There, ’tis done.” There was a satisfying clatter as the shackles hit the dirt. The boys cheered loudly at the sound.
Charity smiled softly and turned to Rafe. He was staring at his hands as though they were strange objects. She heard him draw a deep breath. Her smile broadened. “There would seem no reason to delay our departure further, Master Trehearne.”
Rafe curved his hand as though he wished he had something to crush in it. He looked up. For an instant, their eyes met. He blinked. “Thank you, Mistress Frey.” It was barely a whisper.

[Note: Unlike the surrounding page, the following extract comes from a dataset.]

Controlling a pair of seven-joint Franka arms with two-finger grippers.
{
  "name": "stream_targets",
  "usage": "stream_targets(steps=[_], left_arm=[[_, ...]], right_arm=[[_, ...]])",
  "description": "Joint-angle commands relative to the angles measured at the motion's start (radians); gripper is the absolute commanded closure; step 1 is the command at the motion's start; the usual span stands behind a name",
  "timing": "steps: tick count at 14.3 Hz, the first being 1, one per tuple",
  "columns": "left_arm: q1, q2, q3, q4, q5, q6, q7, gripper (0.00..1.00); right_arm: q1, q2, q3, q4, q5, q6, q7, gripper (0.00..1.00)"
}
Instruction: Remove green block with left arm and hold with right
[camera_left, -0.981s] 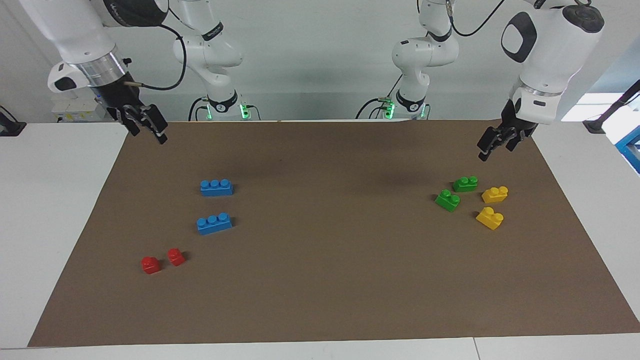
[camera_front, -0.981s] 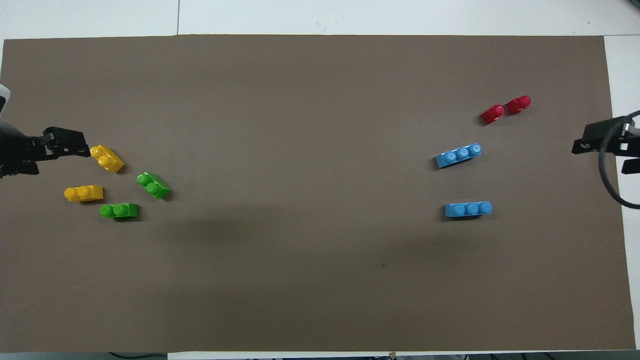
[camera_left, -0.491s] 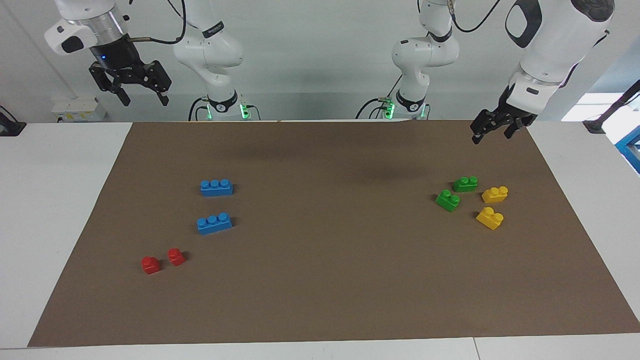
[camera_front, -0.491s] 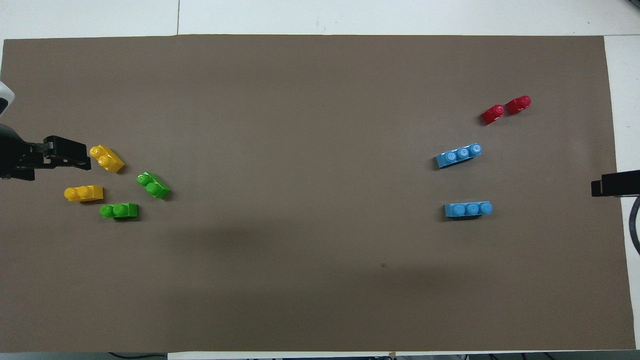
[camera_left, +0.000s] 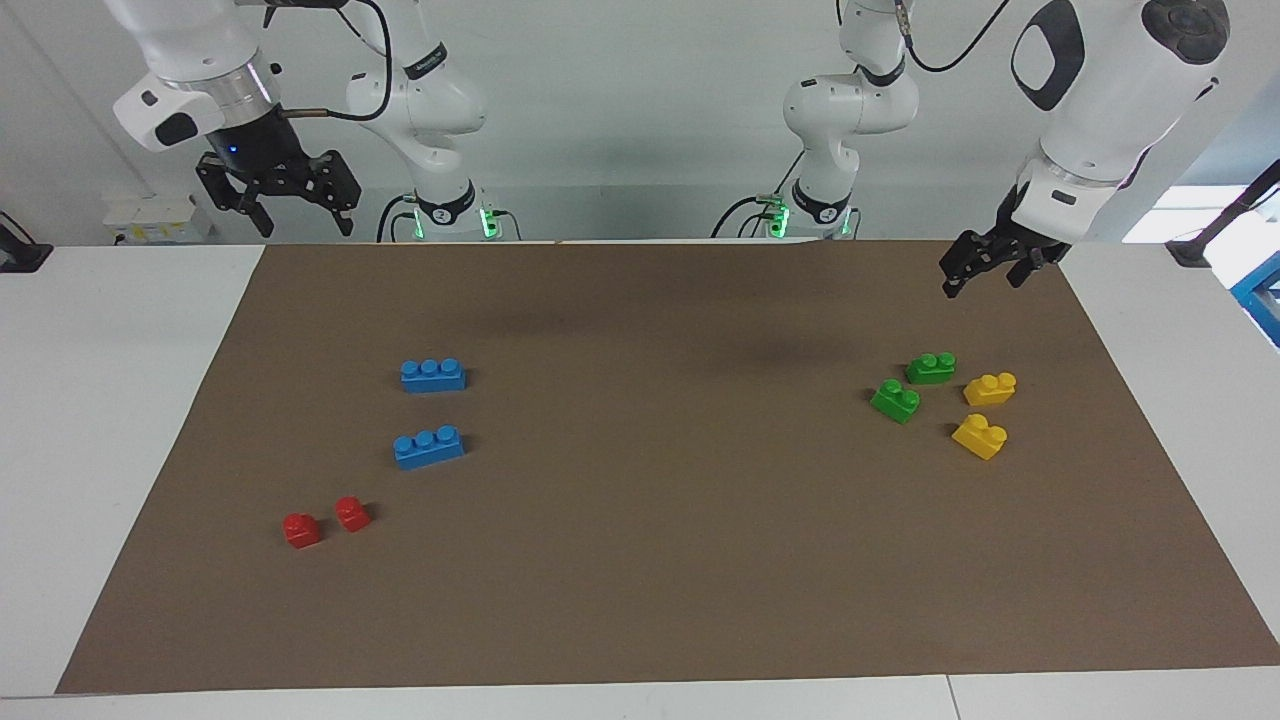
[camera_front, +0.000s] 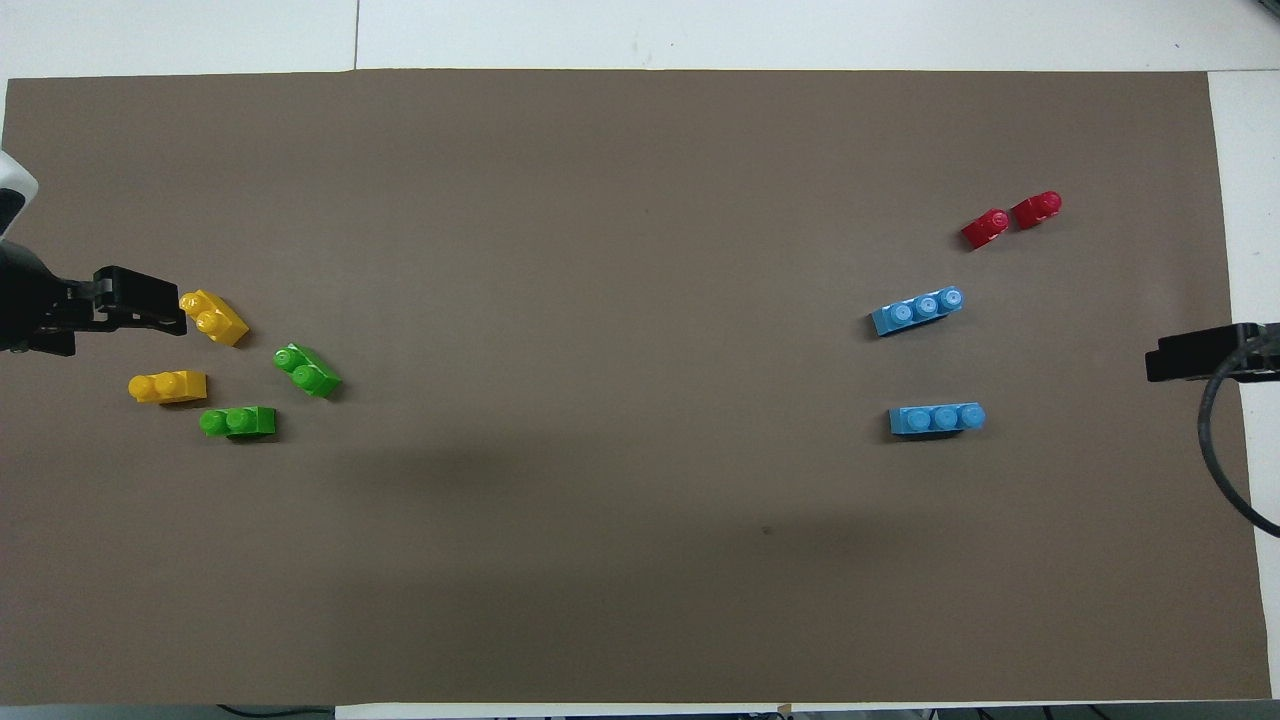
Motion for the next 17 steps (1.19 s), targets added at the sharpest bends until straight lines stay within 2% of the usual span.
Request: stream_targets(steps=[1,4,7,17], left_arm=[[-0.018,0.008,0.017,0.026,0.005,0.001,0.013,0.0],[-0.017,0.001,0.014,0.037,-0.013,-0.008,0.013,0.0],[-0.015,0.013,0.016,0.098,-0.023,-0.045,0.013,0.0],[-0.014,0.008,0.013,0.094,-0.023,-0.041,0.013,0.0]], right_arm=[[-0.001,0.009,0.001,0.024,-0.019,-0.01,-0.014,0.0],[0.008,0.009,0.006,0.023,-0.021,-0.01,-0.014,0.0],[0.013,0.009,0.006,0.023,-0.021,-0.007,-0.013,0.0],[0.016,0.002,0.006,0.01,-0.022,-0.007,-0.009,0.0]])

Amos made a harsh sound and straightened his hat. “Charity, do you think it wise to release this vagabond like this? Are you not aware of the charges that were brought against the man? How dangerous he is? How foolish you have been to defy the elders.”
Charity had expected a lecture. What she had not expected was that Rafe Trehearne and her sons would be witness to the reprimand. She bit her lip in vexation, then controlled herself and answered calmly, with an inflection deliberately devoid of expression, “Amos, your voice is so loud, I think that God himself hears every word you are saying, and I think He must be as perplexed as I am.”
“Charity, you are blaspheming!” The stiffening of his shoulders beneath the sturdy gabardine jacket was obvious.
A renewed surge of resentment flowed through Charity. Guilt lanced through her, as sharp as any knife. Would she never learn to curb her tongue? She concentrated on relinquishing to Benjamin the ax she had used to pry open the iron links.
“I am aware of what I am doing, Amos. I am ensuring that my sons receive their rightful inheritance. If this requires forbearance and fortitude, then I will praise the Lord for His generous gifts.”
“’Tis arrogance and you know it, Charity Frey. ’Tis better you pray for humility.” Amos slid his thumbs behind the lapels of his frock coat and rocked back on his heels. “As tithing man and your prospective husband, it is my duty to question the wisdom of your actions.”